# Don't feed the ...." Mammals "



## Kadiddlehopper (Aug 20, 2012)

This was from this past weekend , 
   My wife has a sense of humor...............


----------



## BriarPatch99 (Aug 20, 2012)

Neat ... It is kinda funny !! 

Unless ... you're the person behind main camera!!


----------



## wvdawg (Aug 20, 2012)

I like it!  When do we get to see the shot within the shot?


----------



## Kadiddlehopper (Aug 20, 2012)

BriarPatch99 said:


> Neat ... It is kinda funny !!
> 
> Unless ... you're the person behind main camera!!



Ughhh  well that is me behind the cam ,and getting all eyes my way was not easy that day ! lol



wvdawg said:


> I like it!  When do we get to see the shot within the shot?



I'm working on them now ,Dawg . I'll add a few to this thread ,Iffin you like  Sir.
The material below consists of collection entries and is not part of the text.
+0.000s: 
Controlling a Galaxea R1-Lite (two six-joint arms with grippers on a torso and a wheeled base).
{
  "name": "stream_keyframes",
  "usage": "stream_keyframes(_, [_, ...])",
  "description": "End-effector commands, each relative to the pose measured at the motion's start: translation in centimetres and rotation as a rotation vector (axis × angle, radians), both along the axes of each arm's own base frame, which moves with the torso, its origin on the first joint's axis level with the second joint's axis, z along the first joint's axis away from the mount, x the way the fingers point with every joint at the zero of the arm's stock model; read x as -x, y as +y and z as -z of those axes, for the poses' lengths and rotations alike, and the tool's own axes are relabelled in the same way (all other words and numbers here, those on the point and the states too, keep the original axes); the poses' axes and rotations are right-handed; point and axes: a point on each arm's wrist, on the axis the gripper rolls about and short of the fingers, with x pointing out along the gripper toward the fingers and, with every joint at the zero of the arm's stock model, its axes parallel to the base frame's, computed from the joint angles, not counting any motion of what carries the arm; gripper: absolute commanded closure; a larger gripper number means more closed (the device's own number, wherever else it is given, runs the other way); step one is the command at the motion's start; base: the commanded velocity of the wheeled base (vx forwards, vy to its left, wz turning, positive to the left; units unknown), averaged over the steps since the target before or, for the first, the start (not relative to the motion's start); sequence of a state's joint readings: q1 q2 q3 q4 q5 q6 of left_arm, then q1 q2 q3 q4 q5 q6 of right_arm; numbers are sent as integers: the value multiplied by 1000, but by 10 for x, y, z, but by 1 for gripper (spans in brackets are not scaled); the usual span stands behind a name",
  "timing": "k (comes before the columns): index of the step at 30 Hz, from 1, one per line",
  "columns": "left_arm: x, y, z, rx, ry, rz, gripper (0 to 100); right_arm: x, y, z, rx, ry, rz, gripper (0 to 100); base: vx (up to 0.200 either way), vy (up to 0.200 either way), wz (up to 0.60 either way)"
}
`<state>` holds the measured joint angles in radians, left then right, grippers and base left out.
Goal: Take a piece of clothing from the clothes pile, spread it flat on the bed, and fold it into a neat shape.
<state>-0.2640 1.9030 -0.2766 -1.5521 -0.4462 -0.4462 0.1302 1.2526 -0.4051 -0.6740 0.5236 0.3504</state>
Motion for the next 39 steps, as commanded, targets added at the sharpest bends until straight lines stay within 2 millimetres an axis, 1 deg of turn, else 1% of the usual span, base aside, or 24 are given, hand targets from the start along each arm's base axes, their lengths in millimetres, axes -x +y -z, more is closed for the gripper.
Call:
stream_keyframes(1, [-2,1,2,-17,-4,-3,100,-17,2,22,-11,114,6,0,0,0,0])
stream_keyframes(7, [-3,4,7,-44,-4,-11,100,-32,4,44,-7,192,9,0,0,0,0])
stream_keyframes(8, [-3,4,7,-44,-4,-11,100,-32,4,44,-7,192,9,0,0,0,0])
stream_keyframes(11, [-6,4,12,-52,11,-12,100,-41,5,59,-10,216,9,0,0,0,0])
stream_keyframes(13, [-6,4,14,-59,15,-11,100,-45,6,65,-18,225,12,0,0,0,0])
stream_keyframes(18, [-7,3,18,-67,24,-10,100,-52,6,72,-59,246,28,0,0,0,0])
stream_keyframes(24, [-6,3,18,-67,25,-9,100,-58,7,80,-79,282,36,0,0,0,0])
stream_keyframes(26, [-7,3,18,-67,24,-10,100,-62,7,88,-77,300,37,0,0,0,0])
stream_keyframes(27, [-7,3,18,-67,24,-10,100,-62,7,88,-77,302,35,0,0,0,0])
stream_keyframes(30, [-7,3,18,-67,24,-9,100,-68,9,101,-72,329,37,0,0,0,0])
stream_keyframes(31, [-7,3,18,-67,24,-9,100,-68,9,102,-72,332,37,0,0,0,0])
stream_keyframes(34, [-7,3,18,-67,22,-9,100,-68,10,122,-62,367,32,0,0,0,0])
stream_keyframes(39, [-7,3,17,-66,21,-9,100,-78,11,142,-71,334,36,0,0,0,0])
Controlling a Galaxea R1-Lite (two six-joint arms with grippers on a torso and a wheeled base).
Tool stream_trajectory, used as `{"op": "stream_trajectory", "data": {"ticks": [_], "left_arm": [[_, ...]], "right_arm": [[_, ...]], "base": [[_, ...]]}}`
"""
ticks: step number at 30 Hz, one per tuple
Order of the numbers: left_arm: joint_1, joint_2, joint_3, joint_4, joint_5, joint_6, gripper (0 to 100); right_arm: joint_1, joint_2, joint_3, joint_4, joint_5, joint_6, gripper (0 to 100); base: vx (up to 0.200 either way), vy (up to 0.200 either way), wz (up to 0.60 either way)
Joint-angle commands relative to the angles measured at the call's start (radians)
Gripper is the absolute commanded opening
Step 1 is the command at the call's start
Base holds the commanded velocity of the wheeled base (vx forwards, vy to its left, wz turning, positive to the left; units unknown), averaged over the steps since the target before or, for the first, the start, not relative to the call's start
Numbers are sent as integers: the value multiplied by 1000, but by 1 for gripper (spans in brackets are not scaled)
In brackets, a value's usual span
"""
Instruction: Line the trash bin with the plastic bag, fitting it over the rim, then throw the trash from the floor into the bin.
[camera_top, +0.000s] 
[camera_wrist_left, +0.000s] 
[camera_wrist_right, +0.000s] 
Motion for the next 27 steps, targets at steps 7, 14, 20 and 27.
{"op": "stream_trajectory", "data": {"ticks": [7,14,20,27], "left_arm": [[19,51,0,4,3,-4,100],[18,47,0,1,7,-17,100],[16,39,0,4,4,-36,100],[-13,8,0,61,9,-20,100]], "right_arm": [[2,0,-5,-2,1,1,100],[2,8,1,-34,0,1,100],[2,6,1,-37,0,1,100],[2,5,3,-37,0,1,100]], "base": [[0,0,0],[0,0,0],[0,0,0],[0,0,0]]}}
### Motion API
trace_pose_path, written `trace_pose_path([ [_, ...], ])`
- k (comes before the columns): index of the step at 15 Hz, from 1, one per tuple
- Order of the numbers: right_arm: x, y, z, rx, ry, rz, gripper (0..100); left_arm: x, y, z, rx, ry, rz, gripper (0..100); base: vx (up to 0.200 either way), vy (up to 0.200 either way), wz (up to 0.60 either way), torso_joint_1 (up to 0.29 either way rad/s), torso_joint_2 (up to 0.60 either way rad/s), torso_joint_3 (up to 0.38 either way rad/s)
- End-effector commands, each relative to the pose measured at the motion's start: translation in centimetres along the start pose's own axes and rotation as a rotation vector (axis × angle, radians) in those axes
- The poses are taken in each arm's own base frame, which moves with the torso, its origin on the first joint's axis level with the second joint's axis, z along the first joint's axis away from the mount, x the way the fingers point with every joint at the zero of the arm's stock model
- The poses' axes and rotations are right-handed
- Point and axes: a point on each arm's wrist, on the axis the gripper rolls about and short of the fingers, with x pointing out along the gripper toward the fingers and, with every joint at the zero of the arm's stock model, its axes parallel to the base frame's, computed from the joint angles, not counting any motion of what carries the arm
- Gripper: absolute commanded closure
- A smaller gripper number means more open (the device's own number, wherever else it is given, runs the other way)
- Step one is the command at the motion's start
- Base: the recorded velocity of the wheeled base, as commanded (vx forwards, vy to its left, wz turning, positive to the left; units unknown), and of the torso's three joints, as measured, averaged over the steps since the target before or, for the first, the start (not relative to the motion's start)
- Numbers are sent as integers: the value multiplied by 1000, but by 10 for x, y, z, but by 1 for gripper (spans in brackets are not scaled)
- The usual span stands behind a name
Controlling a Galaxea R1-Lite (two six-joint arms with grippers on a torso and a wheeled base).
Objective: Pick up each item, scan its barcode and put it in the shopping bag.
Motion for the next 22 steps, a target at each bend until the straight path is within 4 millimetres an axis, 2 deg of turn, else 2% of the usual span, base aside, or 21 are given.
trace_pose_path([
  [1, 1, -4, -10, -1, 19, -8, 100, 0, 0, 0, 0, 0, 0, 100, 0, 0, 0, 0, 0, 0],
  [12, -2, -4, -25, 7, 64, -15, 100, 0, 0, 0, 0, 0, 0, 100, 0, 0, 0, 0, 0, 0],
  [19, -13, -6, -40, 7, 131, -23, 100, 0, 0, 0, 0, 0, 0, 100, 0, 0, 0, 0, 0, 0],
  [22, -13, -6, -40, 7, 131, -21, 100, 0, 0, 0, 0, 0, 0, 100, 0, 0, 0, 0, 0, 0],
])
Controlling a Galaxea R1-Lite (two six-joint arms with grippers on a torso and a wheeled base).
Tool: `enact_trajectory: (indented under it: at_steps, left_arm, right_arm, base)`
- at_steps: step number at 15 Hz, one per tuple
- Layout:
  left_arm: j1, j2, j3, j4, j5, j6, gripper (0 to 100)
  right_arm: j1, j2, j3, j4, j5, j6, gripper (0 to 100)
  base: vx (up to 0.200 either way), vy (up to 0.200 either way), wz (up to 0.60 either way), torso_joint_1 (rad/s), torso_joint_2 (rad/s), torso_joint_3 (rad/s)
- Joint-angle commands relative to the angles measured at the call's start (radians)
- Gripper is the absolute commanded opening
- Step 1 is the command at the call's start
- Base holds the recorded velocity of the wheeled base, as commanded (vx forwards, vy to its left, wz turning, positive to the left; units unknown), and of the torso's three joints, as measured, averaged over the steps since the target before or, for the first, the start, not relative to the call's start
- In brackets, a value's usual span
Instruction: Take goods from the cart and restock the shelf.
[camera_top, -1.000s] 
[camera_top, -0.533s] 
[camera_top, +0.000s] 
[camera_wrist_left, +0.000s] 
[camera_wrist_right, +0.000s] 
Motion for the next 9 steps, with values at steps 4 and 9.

But will be tomorrow


----------



## cornpile (Aug 21, 2012)

Awesome family photo.


----------



## FERAL ONE (Aug 21, 2012)

the tough part would be holing a camera there and not a fishin' rod !!!


----------



## BriarPatch99 (Aug 21, 2012)

kadiddlehopper...  

When you post up the photo ... do you mind giving your lighting details .... how/with what/ why....


----------



## Kadiddlehopper (Aug 21, 2012)

Let me start off with ,I'm not happy with this photo ,but it shows the "Photo in the photo " .The flash was way too hot ,and for me this should be deleted .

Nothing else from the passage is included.